=== Section Start ===
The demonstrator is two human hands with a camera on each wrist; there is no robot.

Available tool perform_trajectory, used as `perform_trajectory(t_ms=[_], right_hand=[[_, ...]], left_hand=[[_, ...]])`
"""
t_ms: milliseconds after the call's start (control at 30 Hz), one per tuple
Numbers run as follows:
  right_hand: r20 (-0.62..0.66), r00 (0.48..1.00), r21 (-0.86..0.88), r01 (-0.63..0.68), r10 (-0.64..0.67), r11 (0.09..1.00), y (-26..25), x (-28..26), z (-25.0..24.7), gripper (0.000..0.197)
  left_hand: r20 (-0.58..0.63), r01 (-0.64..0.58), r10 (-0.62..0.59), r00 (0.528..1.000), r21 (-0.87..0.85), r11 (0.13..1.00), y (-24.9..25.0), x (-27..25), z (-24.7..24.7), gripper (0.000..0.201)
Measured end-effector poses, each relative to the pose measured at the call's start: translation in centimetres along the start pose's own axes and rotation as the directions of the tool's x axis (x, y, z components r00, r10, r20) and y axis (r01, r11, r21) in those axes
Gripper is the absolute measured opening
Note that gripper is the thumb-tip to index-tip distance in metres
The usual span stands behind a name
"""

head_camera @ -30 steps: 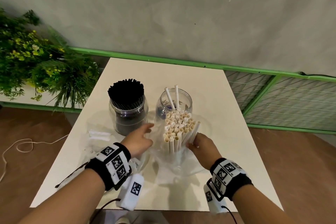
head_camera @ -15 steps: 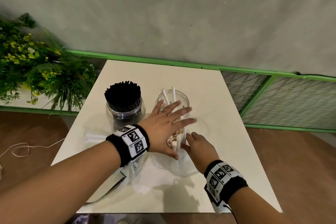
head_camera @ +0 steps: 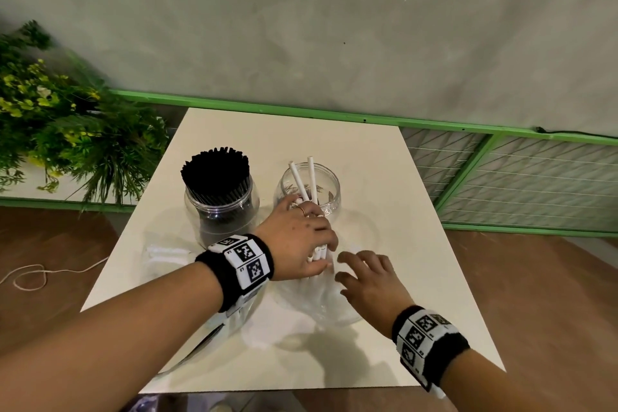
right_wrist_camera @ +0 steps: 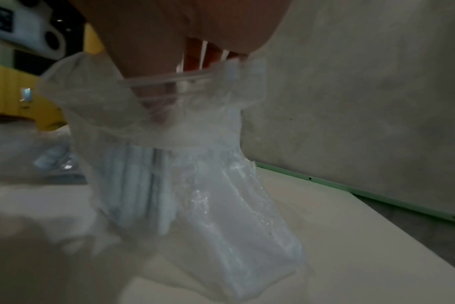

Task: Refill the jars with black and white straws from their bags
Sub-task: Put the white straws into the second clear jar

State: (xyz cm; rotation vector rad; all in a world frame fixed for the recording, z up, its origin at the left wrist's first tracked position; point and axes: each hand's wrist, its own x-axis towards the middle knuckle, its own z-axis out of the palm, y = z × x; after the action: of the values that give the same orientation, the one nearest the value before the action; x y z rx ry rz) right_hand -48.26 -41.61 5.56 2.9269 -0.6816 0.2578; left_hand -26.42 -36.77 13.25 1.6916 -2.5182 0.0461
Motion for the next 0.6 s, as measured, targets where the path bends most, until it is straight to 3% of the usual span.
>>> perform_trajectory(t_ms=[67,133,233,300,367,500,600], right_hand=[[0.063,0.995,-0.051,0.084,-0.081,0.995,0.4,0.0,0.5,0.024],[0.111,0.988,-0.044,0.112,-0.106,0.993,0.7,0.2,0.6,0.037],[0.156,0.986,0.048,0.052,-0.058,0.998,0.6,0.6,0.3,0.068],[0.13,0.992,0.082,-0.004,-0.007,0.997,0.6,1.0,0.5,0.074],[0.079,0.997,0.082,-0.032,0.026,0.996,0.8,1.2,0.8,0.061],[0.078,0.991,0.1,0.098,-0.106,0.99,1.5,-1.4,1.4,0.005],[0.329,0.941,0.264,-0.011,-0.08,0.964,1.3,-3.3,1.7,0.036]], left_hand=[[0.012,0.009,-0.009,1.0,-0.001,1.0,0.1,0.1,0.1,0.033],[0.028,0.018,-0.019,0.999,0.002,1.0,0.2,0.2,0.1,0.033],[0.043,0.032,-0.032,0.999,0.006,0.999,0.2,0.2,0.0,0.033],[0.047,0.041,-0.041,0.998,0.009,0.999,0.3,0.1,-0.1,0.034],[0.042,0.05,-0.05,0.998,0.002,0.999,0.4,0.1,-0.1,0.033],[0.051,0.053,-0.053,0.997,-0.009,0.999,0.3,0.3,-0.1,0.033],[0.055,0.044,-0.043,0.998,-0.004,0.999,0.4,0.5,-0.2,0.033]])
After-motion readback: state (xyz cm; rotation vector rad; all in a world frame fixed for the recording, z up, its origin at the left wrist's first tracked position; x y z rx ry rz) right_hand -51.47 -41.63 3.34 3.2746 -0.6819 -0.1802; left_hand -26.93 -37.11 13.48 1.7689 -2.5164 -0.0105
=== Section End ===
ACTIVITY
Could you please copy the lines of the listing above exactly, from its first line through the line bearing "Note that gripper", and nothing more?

EXERCISE RESULT
The demonstrator is two human hands with a camera on each wrist; there is no robot.

Available tool perform_trajectory, used as `perform_trajectory(t_ms=[_], right_hand=[[_, ...]], left_hand=[[_, ...]])`
"""
t_ms: milliseconds after the call's start (control at 30 Hz), one per tuple
Numbers run as follows:
  right_hand: r20 (-0.62..0.66), r00 (0.48..1.00), r21 (-0.86..0.88), r01 (-0.63..0.68), r10 (-0.64..0.67), r11 (0.09..1.00), y (-26..25), x (-28..26), z (-25.0..24.7), gripper (0.000..0.197)
  left_hand: r20 (-0.58..0.63), r01 (-0.64..0.58), r10 (-0.62..0.59), r00 (0.528..1.000), r21 (-0.87..0.85), r11 (0.13..1.00), y (-24.9..25.0), x (-27..25), z (-24.7..24.7), gripper (0.000..0.201)
Measured end-effector poses, each relative to the pose measured at the call's start: translation in centimetres along the start pose's own axes and rotation as the directions of the tool's x axis (x, y, z components r00, r10, r20) and y axis (r01, r11, r21) in those axes
Gripper is the absolute measured opening
Note that gripper is the thumb-tip to index-tip distance in metres

This answer is finished.